Gather every line in the records below that contains the word "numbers".

**Material supplied**

[Start of section]

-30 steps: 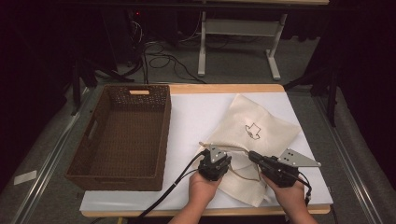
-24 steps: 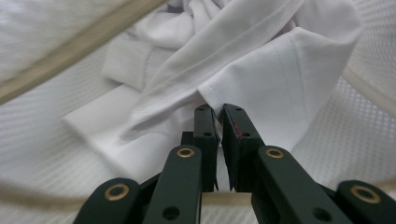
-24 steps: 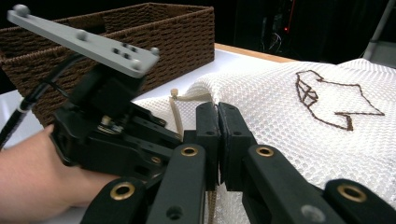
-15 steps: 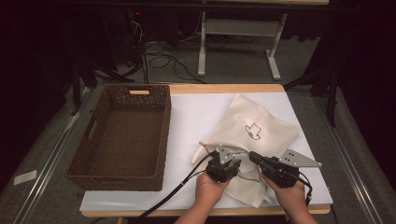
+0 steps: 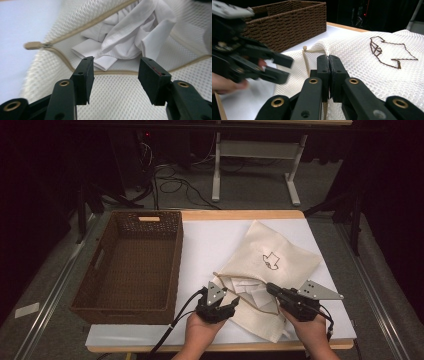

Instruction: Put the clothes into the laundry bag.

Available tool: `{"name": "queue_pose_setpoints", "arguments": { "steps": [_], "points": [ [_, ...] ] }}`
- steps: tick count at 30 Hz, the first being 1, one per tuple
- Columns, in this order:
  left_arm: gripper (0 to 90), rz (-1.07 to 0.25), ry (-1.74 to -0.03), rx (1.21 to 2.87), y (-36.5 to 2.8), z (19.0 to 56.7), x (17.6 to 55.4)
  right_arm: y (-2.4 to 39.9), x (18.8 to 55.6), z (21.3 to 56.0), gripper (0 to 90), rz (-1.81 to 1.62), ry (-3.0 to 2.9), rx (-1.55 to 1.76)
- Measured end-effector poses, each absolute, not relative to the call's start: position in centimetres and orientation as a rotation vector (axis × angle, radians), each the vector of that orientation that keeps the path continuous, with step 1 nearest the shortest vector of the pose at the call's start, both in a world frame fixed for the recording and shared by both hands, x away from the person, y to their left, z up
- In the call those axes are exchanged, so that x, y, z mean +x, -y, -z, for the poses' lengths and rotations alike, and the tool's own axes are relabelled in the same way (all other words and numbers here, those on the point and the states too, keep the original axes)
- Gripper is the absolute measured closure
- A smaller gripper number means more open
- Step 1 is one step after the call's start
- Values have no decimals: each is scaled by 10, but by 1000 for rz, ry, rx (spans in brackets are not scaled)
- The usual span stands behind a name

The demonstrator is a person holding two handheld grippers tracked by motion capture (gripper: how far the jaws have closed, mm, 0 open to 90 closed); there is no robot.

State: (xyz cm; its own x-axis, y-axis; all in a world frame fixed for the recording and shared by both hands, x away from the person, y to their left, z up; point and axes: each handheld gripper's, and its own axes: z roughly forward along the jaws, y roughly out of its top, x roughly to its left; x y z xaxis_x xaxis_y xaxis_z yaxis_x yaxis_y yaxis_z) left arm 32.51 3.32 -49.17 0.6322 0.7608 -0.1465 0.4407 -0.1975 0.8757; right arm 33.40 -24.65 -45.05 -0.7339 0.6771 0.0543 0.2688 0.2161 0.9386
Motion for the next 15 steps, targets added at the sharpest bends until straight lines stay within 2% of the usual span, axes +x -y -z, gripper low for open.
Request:
{"name": "queue_pose_setpoints", "arguments": {
  "steps": [7,15],
  "points": [
    [439,-359,-909,1874,-55,480,303,244,333,455,892,-1498,-2154,877],
    [441,-276,-930,1821,-68,506,288,234,334,470,890,-1424,-2236,879]
  ]
}}
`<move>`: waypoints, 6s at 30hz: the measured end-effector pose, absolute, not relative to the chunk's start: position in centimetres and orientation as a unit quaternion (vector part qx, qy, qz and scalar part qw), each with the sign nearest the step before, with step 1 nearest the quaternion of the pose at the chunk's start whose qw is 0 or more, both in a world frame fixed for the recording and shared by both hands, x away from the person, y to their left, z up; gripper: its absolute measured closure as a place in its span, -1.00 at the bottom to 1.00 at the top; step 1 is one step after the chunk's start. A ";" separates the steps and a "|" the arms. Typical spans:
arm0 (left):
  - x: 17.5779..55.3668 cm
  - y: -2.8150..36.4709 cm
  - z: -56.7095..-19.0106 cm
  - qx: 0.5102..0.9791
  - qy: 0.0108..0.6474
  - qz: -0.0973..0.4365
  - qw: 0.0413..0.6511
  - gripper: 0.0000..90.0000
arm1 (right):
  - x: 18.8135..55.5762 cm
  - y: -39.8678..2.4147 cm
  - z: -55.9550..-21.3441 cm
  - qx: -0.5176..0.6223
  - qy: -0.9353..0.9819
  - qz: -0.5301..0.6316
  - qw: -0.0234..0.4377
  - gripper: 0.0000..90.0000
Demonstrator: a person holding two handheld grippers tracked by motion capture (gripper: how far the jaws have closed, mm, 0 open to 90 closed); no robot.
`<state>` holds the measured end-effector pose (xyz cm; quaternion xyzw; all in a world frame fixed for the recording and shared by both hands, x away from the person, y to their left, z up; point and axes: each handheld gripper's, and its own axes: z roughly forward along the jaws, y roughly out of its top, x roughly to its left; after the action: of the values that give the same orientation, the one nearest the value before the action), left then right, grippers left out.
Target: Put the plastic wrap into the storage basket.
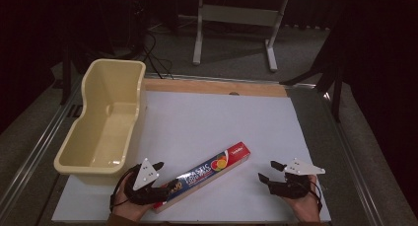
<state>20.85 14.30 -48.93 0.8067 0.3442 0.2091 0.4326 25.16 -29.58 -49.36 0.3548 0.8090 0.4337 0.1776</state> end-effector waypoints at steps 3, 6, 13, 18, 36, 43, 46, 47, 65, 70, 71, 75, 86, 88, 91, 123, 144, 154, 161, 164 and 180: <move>20.9 14.3 -48.9 0.807 0.343 0.209 0.432 -0.33 | 25.2 -29.5 -49.3 0.353 0.811 0.432 0.178 -0.28; 20.9 14.6 -48.9 0.807 0.347 0.206 0.432 -0.33 | 25.2 -29.3 -49.2 0.350 0.811 0.435 0.174 -0.26; 20.8 14.8 -48.7 0.805 0.346 0.209 0.433 -0.28 | 25.5 -28.9 -49.3 0.355 0.810 0.436 0.169 -0.20; 20.6 14.5 -48.4 0.806 0.340 0.206 0.438 -0.24 | 25.8 -28.3 -49.2 0.355 0.807 0.440 0.168 -0.02; 19.7 15.3 -47.1 0.818 0.316 0.196 0.440 0.05 | 27.9 -23.7 -49.0 0.316 0.839 0.412 0.162 0.99; 18.8 17.2 -46.8 0.825 0.308 0.178 0.439 0.55 | 27.9 -23.4 -48.7 0.312 0.837 0.419 0.164 0.99; 18.7 17.7 -47.0 0.830 0.306 0.172 0.434 0.88 | 28.0 -23.5 -48.7 0.316 0.835 0.420 0.163 0.99; 18.7 17.7 -47.0 0.830 0.306 0.172 0.434 0.88 | 28.0 -23.6 -48.7 0.317 0.833 0.423 0.164 0.99; 15.9 20.4 -49.1 0.859 0.312 0.145 0.378 1.00 | 28.2 -23.7 -48.0 0.319 0.823 0.440 0.164 0.88; 15.6 20.2 -49.9 0.871 0.307 0.137 0.358 1.00 | 28.3 -23.6 -47.8 0.318 0.822 0.444 0.163 0.55; 15.6 20.2 -50.1 0.873 0.306 0.135 0.355 1.00 | 28.2 -23.5 -47.8 0.317 0.821 0.445 0.163 0.51; 15.8 19.9 -50.8 0.881 0.304 0.126 0.340 1.00 | 28.2 -23.4 -47.7 0.319 0.818 0.449 0.168 0.23; 16.4 19.3 -51.1 0.886 0.303 0.124 0.329 1.00 | 28.2 -24.2 -47.4 0.332 0.805 0.459 0.178 -0.04; 16.5 19.1 -51.0 0.887 0.301 0.125 0.328 1.00 | 28.2 -24.2 -47.3 0.333 0.804 0.460 0.179 -0.05; 17.1 18.1 -51.0 0.889 0.294 0.128 0.326 1.00 | 28.1 -24.5 -47.1 0.336 0.801 0.460 0.184 -0.09; 21.8 9.4 -51.8 0.874 0.274 0.132 0.378 1.00 | 27.7 -26.2 -47.0 0.358 0.779 0.473 0.200 -0.08; 21.1 2.3 -52.0 0.890 0.198 0.086 0.403 1.00 | 27.7 -26.6 -46.9 0.375 0.770 0.478 0.197 -0.08; 21.2 9.5 -50.7 0.853 0.291 0.134 0.412 0.25 | 28.0 -25.9 -47.0 0.397 0.771 0.456 0.203 -0.23; 20.5 12.7 -50.2 0.837 0.325 0.155 0.412 -0.07 | 28.6 -25.9 -47.6 0.451 0.758 0.426 0.202 -0.51; 20.6 13.5 -50.3 0.832 0.334 0.158 0.414 -0.07 | 28.6 -26.2 -47.7 0.451 0.759 0.429 0.193 -0.42; 20.7 14.3 -50.8 0.830 0.348 0.158 0.406 0.00 | 30.7 -28.3 -50.1 0.531 0.754 0.329 0.204 0.99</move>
<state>20.66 14.33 -50.84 0.8301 0.3484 0.1579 0.4058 30.72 -28.30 -50.15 0.5313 0.7535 0.3288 0.2044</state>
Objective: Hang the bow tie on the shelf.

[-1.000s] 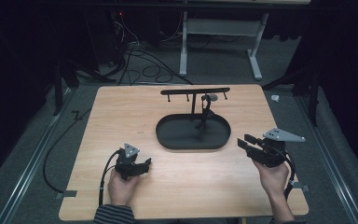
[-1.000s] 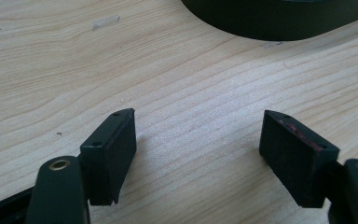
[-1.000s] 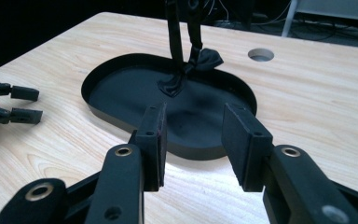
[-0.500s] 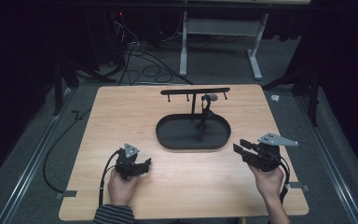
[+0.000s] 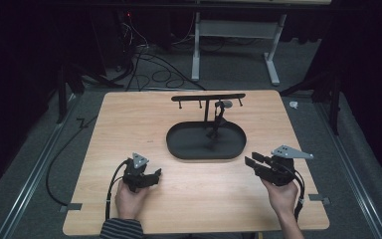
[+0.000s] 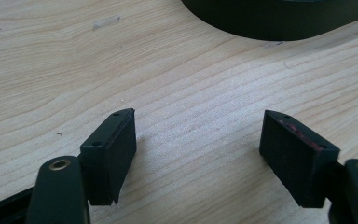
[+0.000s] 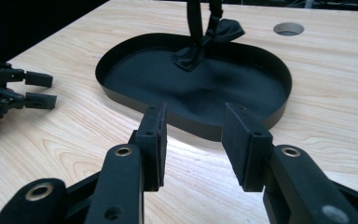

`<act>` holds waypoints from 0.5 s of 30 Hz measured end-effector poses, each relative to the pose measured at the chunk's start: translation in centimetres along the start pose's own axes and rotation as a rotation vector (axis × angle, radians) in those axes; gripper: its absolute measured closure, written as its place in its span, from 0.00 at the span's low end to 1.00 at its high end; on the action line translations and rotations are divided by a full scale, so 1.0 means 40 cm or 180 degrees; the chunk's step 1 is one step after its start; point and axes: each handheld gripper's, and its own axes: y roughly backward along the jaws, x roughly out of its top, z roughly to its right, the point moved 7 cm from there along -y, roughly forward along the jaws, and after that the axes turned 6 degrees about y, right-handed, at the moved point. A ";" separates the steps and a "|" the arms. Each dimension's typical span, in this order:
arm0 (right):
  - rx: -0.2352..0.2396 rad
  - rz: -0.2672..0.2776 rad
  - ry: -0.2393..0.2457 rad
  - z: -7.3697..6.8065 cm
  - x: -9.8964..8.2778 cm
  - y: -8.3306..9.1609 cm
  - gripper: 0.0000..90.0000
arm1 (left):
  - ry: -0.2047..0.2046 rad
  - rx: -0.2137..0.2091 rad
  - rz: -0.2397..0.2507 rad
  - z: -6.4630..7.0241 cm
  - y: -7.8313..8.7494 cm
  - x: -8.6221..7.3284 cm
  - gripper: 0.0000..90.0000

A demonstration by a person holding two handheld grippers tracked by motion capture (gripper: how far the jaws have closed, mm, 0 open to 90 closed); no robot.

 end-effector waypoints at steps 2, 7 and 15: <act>0.0007 0.0000 -0.0003 -0.003 -0.004 -0.006 0.69 | 0.0001 -0.0001 0.0001 0.000 0.000 0.000 0.31; 0.0050 -0.0024 -0.0018 -0.014 -0.013 -0.024 0.69 | 0.0000 -0.0001 0.0000 0.000 0.000 0.000 0.31; 0.0102 -0.0112 0.0020 -0.033 -0.031 -0.052 0.69 | 0.0000 0.0000 -0.0001 0.000 0.000 0.000 0.31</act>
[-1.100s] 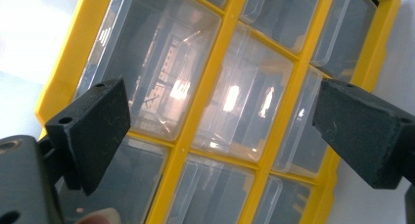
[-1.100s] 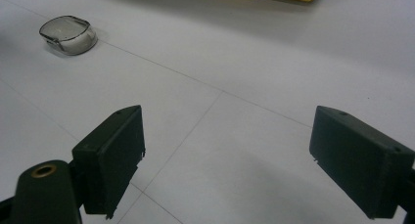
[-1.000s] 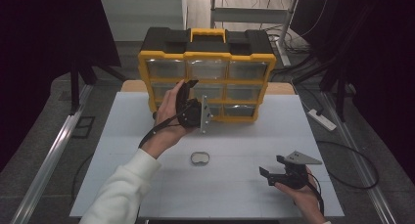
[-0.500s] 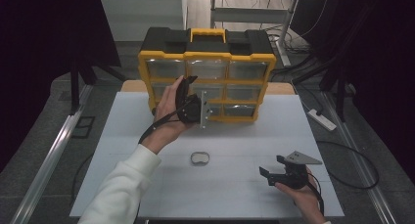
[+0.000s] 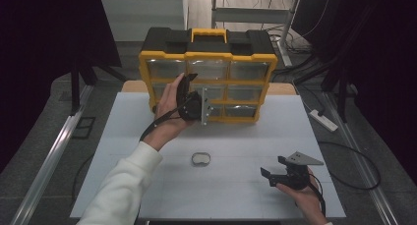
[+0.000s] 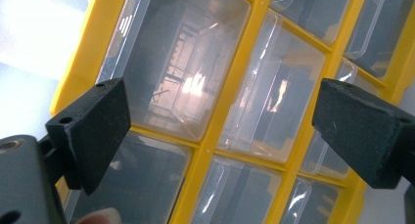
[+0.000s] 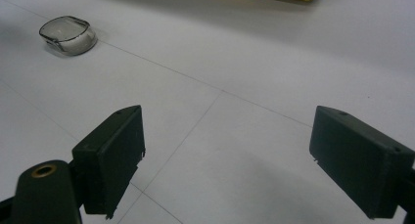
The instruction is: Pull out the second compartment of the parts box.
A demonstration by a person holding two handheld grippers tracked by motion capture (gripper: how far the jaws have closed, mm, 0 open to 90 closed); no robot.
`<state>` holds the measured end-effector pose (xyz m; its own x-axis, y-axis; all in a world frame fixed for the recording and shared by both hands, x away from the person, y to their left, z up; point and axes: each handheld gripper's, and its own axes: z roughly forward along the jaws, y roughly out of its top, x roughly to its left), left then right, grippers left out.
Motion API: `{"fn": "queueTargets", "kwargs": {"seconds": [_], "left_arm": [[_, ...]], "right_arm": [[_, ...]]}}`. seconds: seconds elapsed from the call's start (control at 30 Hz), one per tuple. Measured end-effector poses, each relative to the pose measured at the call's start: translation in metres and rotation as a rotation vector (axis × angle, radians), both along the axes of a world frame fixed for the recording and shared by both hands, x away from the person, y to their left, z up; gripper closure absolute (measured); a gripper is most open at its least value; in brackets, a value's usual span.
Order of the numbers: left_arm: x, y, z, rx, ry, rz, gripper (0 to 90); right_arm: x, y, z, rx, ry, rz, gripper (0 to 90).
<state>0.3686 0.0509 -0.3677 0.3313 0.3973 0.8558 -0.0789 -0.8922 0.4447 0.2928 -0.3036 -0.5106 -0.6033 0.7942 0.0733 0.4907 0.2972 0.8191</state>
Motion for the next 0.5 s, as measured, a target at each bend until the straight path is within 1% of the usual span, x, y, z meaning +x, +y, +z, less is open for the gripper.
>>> {"fn": "queueTargets", "kwargs": {"seconds": [0.2, 0.5], "left_arm": [[0.0025, -0.0008, 0.0008, 0.003, -0.005, 0.005, 8.4], [0.008, -0.0013, 0.0027, 0.004, -0.024, 0.017, 8.5]], "right_arm": [[-0.0001, 0.0001, 0.0, 0.0, 0.001, 0.0, 12.6], [-0.0001, -0.0001, 0.0, 0.0, 0.001, 0.0, 12.7]]}}
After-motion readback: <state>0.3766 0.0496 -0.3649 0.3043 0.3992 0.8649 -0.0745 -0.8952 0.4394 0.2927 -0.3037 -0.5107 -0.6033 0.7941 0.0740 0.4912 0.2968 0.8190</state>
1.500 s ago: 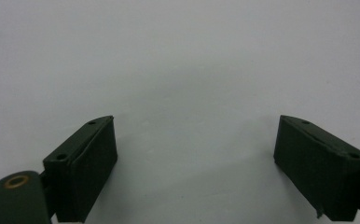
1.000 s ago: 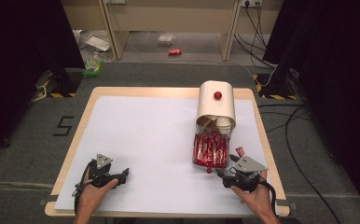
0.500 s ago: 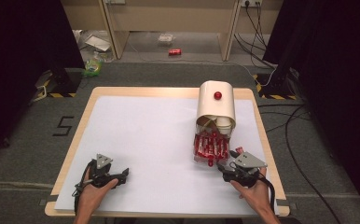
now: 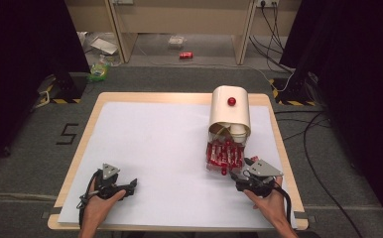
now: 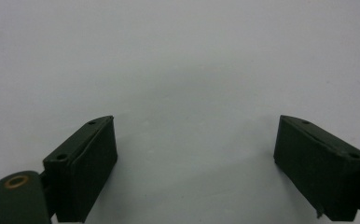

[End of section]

**The answer**
- In the call those axes are exchanged, so that x, y, z mean +x, -y, -z, for the poses' lengths and rotations alike, and the tool's own axes are relabelled in the same way (all other words and numbers here, those on the point and the states too, keep the original axes)
Order of the numbers: left_arm: x, y, z, rx, ry, rz, gripper (0 to 90); right_arm: x, y, z, rx, ry, rz, gripper (0 to 90).

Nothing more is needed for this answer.